**REQUIRED ACTION:**
When copying the records below, keep every word as it is and drop the images.

◆ ◆ ◆ ◆

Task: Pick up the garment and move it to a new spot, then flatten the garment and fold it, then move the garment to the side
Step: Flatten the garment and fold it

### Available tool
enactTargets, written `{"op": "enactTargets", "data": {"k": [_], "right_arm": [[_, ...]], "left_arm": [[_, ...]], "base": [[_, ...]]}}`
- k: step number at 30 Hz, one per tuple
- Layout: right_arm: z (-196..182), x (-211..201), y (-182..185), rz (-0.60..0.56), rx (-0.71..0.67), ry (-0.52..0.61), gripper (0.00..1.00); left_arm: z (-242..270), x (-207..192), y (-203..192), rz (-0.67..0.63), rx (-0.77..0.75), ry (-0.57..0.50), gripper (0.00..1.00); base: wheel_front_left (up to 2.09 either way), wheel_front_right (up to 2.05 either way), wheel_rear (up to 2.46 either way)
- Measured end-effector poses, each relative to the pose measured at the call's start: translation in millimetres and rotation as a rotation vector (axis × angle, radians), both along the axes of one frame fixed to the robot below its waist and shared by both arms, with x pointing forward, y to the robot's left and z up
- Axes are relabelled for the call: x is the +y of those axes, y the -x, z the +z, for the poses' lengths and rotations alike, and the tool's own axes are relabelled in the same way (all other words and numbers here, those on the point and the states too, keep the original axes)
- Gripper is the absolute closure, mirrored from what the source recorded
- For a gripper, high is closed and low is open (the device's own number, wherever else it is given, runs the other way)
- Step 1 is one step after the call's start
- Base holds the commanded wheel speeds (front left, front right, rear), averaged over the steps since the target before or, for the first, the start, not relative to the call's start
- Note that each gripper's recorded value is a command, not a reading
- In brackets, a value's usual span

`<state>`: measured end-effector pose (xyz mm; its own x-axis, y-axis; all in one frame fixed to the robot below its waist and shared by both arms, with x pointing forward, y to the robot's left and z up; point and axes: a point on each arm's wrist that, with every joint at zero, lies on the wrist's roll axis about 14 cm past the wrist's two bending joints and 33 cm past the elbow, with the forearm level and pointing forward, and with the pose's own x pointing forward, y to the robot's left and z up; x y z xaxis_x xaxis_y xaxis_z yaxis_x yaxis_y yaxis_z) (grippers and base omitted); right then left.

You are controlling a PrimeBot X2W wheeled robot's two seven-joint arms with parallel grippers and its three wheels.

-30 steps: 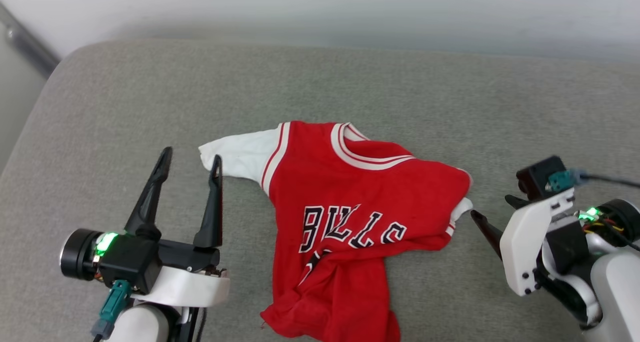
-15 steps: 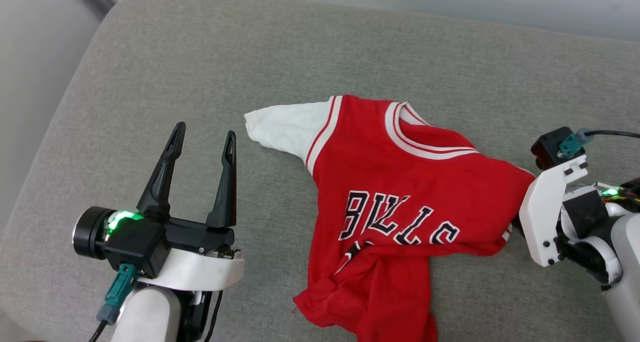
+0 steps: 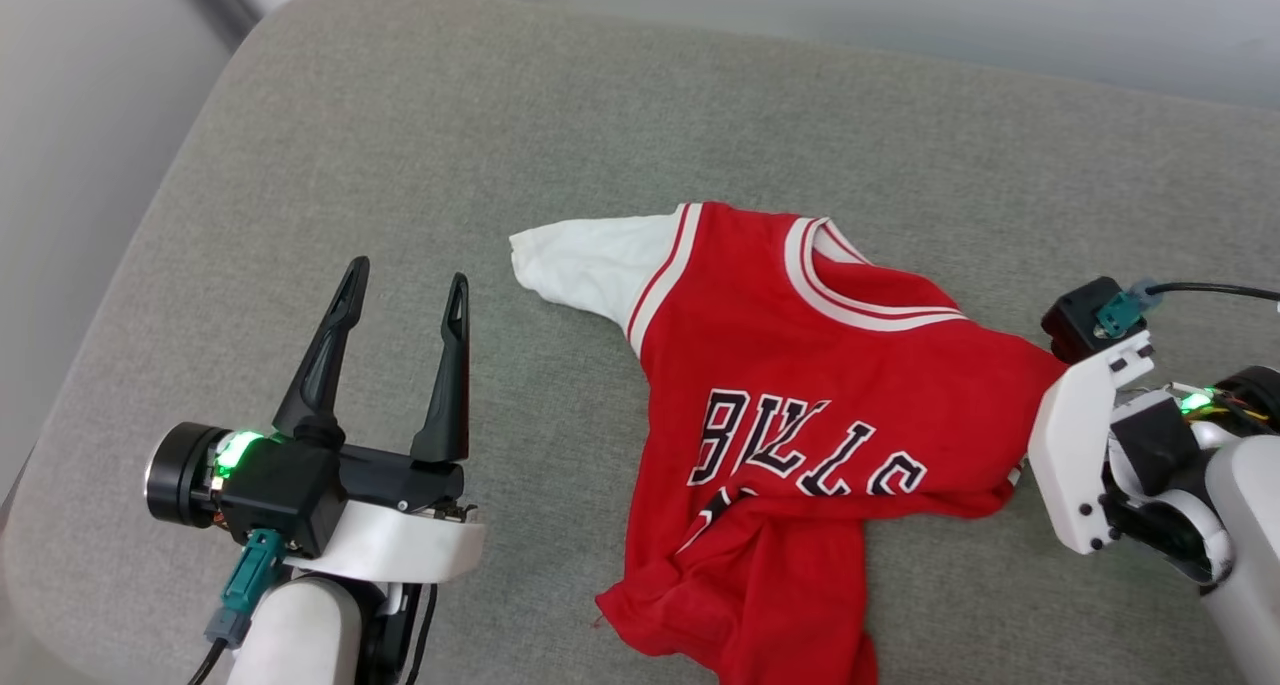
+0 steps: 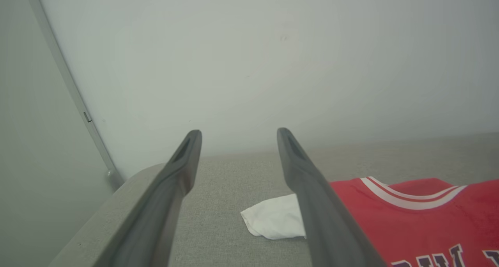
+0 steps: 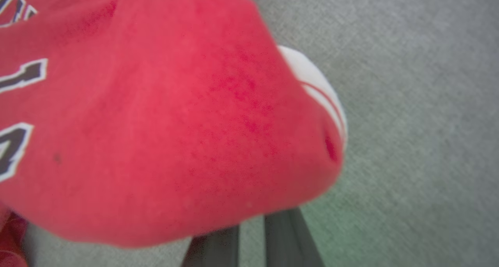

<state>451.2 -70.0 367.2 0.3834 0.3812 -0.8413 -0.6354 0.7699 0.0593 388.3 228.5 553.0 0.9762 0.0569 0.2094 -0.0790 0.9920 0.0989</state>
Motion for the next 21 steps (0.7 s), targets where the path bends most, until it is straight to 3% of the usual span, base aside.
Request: {"op": "enactTargets", "data": {"k": [12,21], "right_arm": [[53,-119,-14,-0.308,-0.169,0.055,1.0],[63,-204,26,-0.569,-0.214,0.086,1.0]], "left_arm": [[11,-20,0,-0.069,-0.042,0.02,0.0],[13,-40,-8,-0.13,-0.056,0.032,0.0]], "base": [[0.0,0.0,0.0],[0.0,0.0,0.0]]}}
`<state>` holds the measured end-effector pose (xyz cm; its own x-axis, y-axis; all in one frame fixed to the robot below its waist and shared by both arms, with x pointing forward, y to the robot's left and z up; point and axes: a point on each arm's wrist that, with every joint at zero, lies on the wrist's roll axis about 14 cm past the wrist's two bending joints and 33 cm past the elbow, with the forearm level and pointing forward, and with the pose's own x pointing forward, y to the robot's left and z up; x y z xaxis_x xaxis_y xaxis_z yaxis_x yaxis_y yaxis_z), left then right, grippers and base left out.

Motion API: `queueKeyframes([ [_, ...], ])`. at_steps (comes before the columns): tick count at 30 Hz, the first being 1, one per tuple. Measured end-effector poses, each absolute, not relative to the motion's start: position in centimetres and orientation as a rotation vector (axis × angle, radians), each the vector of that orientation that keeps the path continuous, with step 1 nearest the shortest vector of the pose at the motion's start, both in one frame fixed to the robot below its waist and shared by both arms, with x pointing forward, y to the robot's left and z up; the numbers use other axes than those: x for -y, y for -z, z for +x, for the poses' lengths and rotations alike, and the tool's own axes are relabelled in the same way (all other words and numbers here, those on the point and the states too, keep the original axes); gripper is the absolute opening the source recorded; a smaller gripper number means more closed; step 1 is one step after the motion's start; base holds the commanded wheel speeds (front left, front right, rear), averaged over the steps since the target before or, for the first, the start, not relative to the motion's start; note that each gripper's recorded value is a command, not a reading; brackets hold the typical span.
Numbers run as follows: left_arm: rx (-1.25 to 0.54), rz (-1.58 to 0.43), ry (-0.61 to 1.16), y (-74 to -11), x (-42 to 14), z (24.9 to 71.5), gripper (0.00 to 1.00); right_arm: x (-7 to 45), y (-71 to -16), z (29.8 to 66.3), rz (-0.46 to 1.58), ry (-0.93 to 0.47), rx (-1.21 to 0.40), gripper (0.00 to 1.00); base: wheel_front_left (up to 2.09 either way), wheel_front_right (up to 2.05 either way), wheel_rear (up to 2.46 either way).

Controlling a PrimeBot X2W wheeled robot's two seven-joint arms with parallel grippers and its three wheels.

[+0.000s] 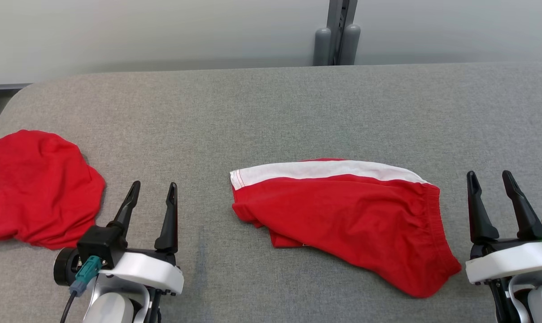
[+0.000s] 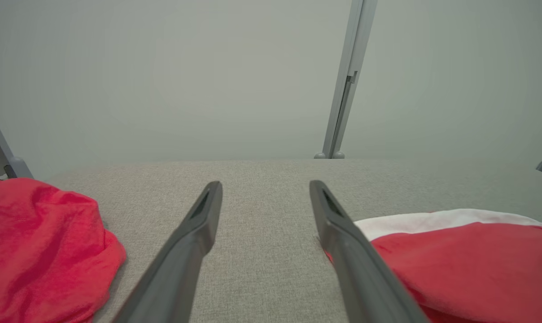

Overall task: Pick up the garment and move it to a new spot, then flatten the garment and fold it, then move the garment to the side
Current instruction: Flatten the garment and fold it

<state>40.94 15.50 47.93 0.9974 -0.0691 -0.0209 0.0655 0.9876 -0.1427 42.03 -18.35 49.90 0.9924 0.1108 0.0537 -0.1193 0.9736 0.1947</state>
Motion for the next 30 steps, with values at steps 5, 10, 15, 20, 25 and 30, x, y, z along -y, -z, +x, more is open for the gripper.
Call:
queueKeyframes([
  [5, -0.033, -0.14, 0.071, -47.9, -15.4, 40.6, 1.0, 18.3, -50.1, 41.7, 0.203, -0.11, 0.042, 1.0, 0.0, 0.0, 0.0],
  [10, -0.032, -0.139, 0.074, -48.2, -15.3, 40.6, 1.0, 18.2, -50.4, 41.8, 0.202, -0.11, 0.043, 1.0, 0.0, 0.0, 0.0],
  [15, -0.026, -0.145, 0.098, -48.6, -14.6, 41.3, 1.0, 18.2, -50.2, 42.1, 0.203, -0.11, 0.036, 1.0, 0.0, 0.0, 0.0],
  [20, -0.04, -0.143, 0.197, -49.7, -11.8, 44.3, 1.0, 18.1, -49.9, 43.0, 0.203, -0.112, 0.029, 1.0, 0.0, 0.0, 0.0],
  [25, -0.191, -0.144, 0.297, -47.3, -8.8, 46.7, 1.0, 17.7, -49.1, 43.8, 0.204, -0.122, 0.011, 1.0, 0.0, 0.0, 0.0],
  [30, -0.416, -0.159, 0.351, -42.4, -6.8, 47.5, 1.0, 17.9, -47.9, 44.2, 0.202, -0.118, -0.019, 1.0, 0.0, 0.0, 0.0],
])
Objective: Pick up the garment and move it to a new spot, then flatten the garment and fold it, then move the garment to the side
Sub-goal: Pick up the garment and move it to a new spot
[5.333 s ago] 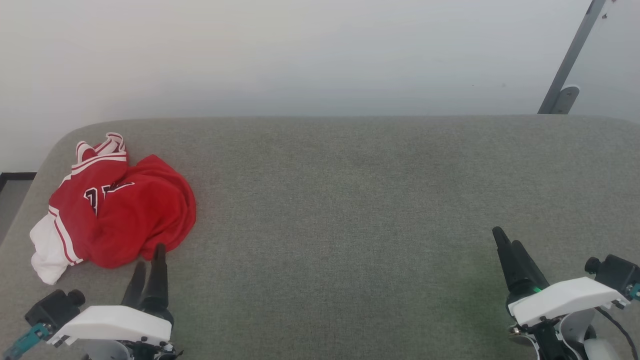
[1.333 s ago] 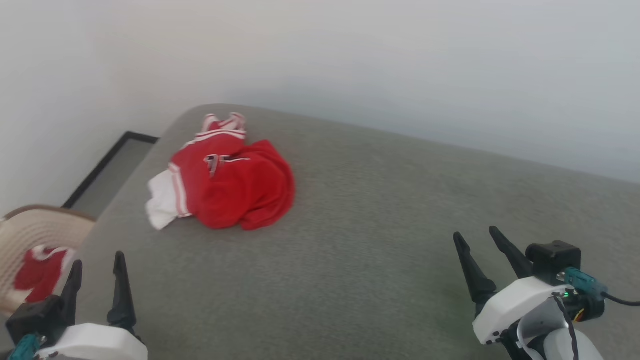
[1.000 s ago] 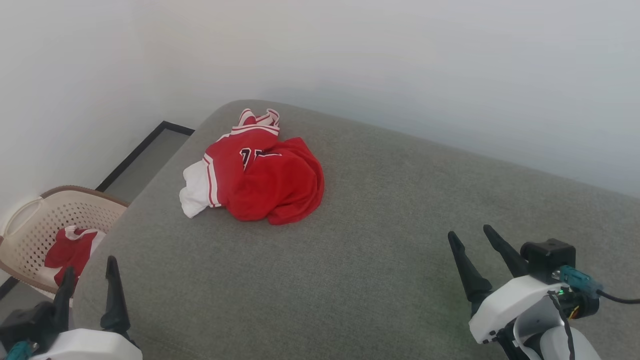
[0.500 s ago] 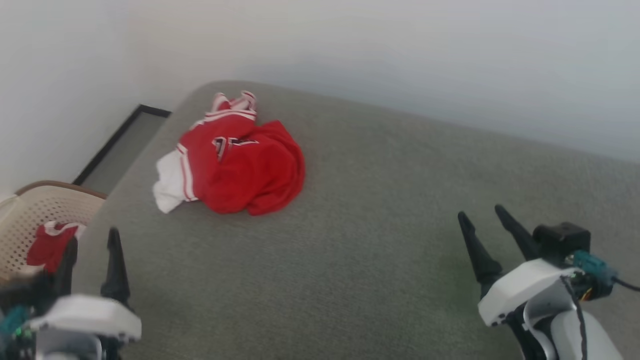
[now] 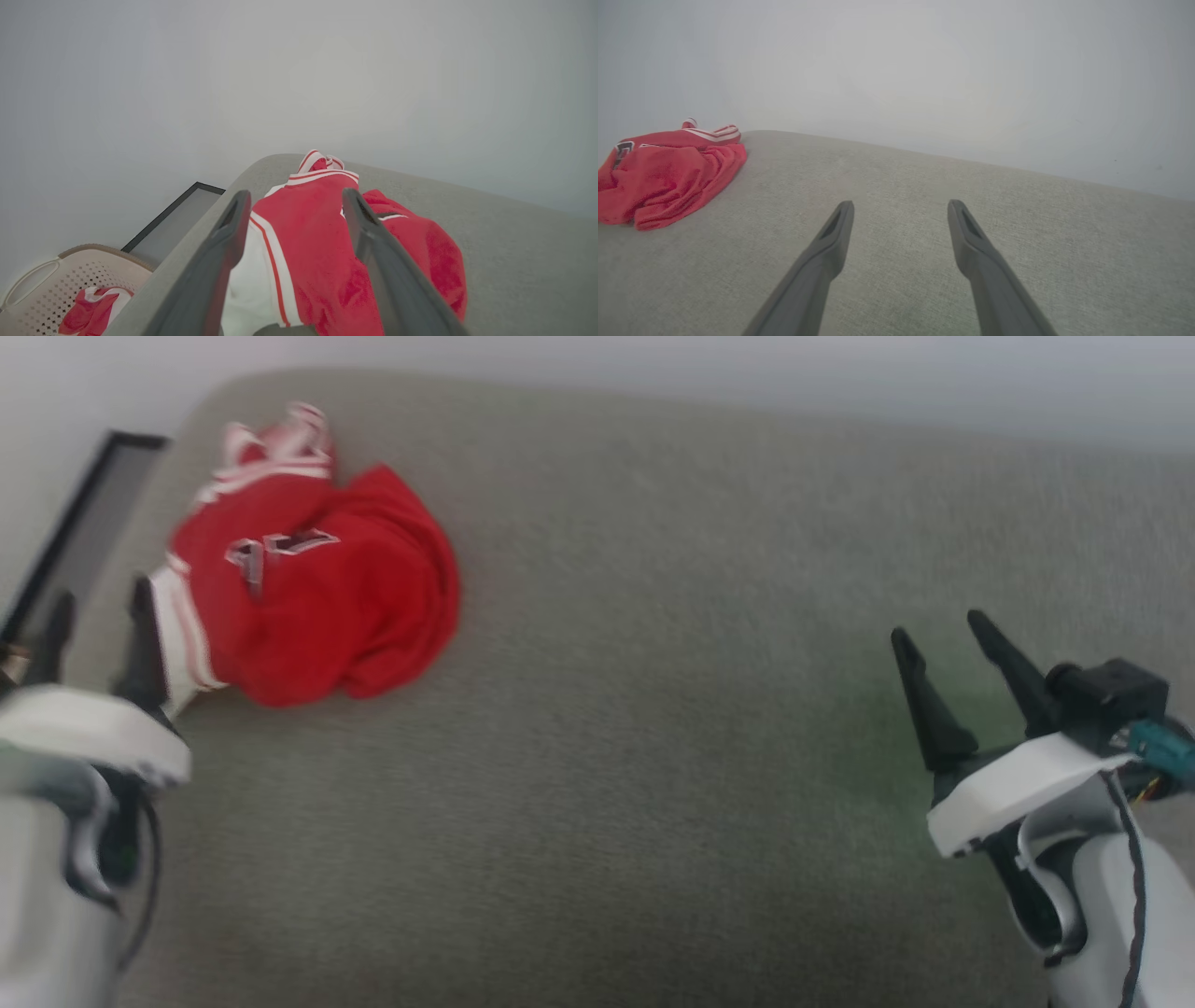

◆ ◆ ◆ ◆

**EXERCISE ANSWER:**
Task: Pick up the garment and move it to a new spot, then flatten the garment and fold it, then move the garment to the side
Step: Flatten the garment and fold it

### Available tool
enactTargets, written `{"op": "enactTargets", "data": {"k": [_], "right_arm": [[_, ...]], "left_arm": [[_, ...]], "base": [[_, ...]]}}`
- k: step number at 30 Hz, one per tuple
- Layout: right_arm: z (-196..182), x (-211..201), y (-182..185), rz (-0.60..0.56), rx (-0.71..0.67), ry (-0.52..0.61), gripper (0.00..1.00); left_arm: z (-242..270), x (-207..192), y (-203..192), rz (-0.67..0.63), rx (-0.77..0.75), ry (-0.57..0.50), gripper (0.00..1.00); base: wheel_front_left (up to 2.09 either way), wheel_front_right (up to 2.05 either way), wheel_rear (up to 2.46 either way)
- Measured end-effector poses, each relative to the pose measured at the call's start: translation in millimetres and rotation as a rotation vector (axis × angle, radians), both along the axes of one frame fixed to the robot below its waist and shared by both arms, with x pointing forward, y to the robot's left and z up
- Axes are relabelled for the call: x is the +y of those axes, y the -x, z the +z, for the poses' lengths and rotations alike, and the tool's own axes are relabelled in the same way (all other words and numbers here, those on the point and the states too, keep the original axes)
- Gripper is the absolute closure, mirrored from what the source recorded
- For a gripper, high is closed and low is open (the device's own number, wherever else it is given, runs the other way)
- Step 1 is one step after the call's start
- Base holds the commanded wheel speeds (front left, front right, rear), averaged over the steps since the target before or, for the first, the start, not relative to the call's start
- Note that each gripper's recorded value is a command, not a reading
- In brackets, a value's usual span

`<state>`: measured end-effector pose (xyz mm; its own x-axis, y-axis; all in one frame fixed to the robot below its waist and shared by both arms, with x pointing forward, y to the robot's left and z up; point and axes: a point on each arm's wrist that, with every joint at zero, lies on the wrist's roll axis about 14 cm past the wrist's two bending joints and 33 cm past the elbow, with the forearm level and pointing forward, and with the pose's own x pointing forward, y to the robot's left and z up; x y z xaxis_x xaxis_y xaxis_z yaxis_x yaxis_y yaxis_z) (grippers and base omitted); right then left.

You are controlling a PrimeBot X2W wheeled robot's two seven-joint arms with parallel grippers and its three wheels.

-30 steps: 
-15 steps: 
+0 steps: 
+0 steps: 
+0 steps: 

<state>451.2 -70.0 367.2 0.3834 0.3812 -0.8413 -0.6354 0.7699 0.0593 388.3 228.5 553.0 0.9762 0.0569 0.2094 -0.0790 0.9920 0.0989</state>
Motion for the next 21 steps (0.7 s), targets where the path bends most, until it is straight to 3% of the usual span, base aside.
Request: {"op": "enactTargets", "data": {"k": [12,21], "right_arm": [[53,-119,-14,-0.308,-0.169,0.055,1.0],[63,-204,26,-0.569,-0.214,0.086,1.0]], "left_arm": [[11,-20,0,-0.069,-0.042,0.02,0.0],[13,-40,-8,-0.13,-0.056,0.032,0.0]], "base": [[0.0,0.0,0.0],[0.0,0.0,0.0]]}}
`<state>` holds the measured end-effector pose (xyz cm; its own x-axis, y-axis; all in one frame fixed to the robot below its waist and shared by both arms, with x pointing forward, y to the robot's left and z up; point and axes: a point on each arm's wrist that, with every joint at zero, lies on the wrist's roll axis about 14 cm past the wrist's two bending joints and 33 cm past the elbow, with the forearm level and pointing forward, and with the pose's own x pointing forward, y to the robot's left and z up; x y z xaxis_x xaxis_y xaxis_z yaxis_x yaxis_y yaxis_z), left then right, grippers and base left out.

Motion API: `queueKeyframes([ [_, ...], ])`. at_steps (comes before the columns): tick count at 30 Hz, the first being 1, one per tuple. Measured end-effector poses, each absolute, not relative to the motion's start: position in centimetres and orientation as a rotation vector (axis × angle, radians), each the vector of that orientation that keeps the path continuous, with step 1 nearest the shortest vector of the pose at the motion's start, both in one frame fixed to the robot below its waist and shared by both arms, with x pointing forward, y to the robot's left and z up; the numbers use other axes than those: x for -y, y for -z, z for +x, for the poses' lengths and rotations alike, and the tool's own axes are relabelled in the same way (all other words and numbers here, those on the point and the states too, keep the original axes); gripper is the absolute opening the source recorded; a smaller gripper number means more closed; step 1 is one step after the motion's start; base holds the commanded wheel speeds (front left, front right, rear), averaged over the steps since the target before or, for the first, the start, not relative to the motion's start; note that each gripper's recorded value is a command, not a reading; brackets hold the typical span.
Numbers run as follows: left_arm: rx (-1.25 to 0.54), rz (-1.58 to 0.43), ry (-0.61 to 1.16), y (-74 to -11), x (-42 to 14), z (24.9 to 71.5), gripper (0.00 to 1.00); right_arm: x (-7 to 45), y (-71 to -16), z (29.8 to 66.3), rz (-0.46 to 1.58), ry (-0.93 to 0.47), rx (-1.21 to 0.40), gripper (0.00 to 1.00); base: wheel_front_left (up to 2.09 either way), wheel_front_right (up to 2.05 either way), wheel_rear (up to 2.46 either way).

Controlling a PrimeBot X2W wheeled robot's two seven-joint arms with parallel grippers and its three wheels.

[+0.000s] 
[+0.000s] 

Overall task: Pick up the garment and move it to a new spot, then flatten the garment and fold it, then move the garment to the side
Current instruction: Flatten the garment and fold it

<state>40.94 15.50 47.93 0.9974 -0.0691 -0.0209 0.0655 0.9876 -0.1427 42.03 -18.35 49.90 0.9924 0.1108 0.0537 -0.1193 0.9736 0.1947</state>
Motion for the next 30 steps, with values at steps 5, 10, 15, 20, 25 and 30, x, y, z along -y, -z, +x, more is open for the gripper.
Call:
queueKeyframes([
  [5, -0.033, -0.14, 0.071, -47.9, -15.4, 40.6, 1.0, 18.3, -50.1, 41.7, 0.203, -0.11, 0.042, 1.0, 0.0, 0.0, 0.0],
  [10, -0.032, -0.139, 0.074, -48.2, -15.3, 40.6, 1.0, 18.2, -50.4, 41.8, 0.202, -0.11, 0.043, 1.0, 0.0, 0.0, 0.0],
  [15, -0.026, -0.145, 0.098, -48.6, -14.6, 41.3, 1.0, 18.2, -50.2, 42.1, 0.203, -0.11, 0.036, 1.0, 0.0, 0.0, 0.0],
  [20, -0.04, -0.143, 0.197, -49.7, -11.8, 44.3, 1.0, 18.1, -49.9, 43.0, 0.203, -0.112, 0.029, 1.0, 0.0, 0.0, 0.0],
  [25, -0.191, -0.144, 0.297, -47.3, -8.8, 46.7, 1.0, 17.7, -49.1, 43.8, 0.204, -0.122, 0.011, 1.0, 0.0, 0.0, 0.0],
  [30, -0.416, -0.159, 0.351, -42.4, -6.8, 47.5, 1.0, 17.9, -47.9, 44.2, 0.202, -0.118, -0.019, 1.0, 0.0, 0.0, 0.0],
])
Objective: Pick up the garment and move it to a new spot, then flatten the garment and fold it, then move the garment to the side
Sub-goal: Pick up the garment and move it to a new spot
[5.333 s ago] 
[1.333 s ago] 
[1.000 s ago] 
[0.500 s ago] 
[now] 

No further answer is expected.